[Start of Attachment]

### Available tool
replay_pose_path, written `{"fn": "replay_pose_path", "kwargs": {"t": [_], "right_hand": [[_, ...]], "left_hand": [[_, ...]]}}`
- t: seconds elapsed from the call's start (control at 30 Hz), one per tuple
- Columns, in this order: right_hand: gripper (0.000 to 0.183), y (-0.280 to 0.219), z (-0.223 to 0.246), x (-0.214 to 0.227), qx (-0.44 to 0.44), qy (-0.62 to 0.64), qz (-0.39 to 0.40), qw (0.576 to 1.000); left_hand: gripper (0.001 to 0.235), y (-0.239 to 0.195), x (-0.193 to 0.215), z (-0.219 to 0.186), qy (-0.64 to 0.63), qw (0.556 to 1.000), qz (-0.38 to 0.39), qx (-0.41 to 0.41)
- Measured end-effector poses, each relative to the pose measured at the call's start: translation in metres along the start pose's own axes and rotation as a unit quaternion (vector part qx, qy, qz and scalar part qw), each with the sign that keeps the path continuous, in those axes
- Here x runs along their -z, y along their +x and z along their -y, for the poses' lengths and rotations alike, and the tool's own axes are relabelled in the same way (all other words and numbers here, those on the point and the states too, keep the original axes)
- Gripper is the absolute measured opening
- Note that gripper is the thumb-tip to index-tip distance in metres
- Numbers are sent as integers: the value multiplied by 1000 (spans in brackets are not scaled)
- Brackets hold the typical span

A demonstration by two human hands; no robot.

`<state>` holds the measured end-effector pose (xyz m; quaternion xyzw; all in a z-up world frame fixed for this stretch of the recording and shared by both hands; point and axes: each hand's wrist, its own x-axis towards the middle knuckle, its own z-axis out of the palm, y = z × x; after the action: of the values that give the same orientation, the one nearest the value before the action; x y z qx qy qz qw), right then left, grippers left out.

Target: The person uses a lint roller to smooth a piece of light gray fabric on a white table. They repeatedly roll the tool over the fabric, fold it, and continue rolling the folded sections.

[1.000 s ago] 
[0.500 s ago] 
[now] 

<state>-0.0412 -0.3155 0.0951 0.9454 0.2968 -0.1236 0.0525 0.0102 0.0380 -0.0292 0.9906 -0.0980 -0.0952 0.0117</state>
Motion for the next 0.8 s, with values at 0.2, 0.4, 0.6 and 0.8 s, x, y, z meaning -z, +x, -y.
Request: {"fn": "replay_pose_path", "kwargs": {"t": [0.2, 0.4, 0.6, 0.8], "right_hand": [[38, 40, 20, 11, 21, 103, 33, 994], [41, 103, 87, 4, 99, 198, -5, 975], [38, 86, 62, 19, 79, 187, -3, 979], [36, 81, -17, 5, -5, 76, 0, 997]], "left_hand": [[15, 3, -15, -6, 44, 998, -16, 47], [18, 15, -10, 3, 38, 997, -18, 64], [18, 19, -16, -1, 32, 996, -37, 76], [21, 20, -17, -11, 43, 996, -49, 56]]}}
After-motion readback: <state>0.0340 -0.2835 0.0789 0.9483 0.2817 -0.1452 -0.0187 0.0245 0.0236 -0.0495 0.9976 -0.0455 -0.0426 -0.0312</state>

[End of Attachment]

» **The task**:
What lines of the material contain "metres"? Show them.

» **Answer to the exercise**:
- Measured end-effector poses, each relative to the pose measured at the call's start: translation in metres along the start pose's own axes and rotation as a unit quaternion (vector part qx, qy, qz and scalar part qw), each with the sign that keeps the path continuous, in those axes
- Note that gripper is the thumb-tip to index-tip distance in metres

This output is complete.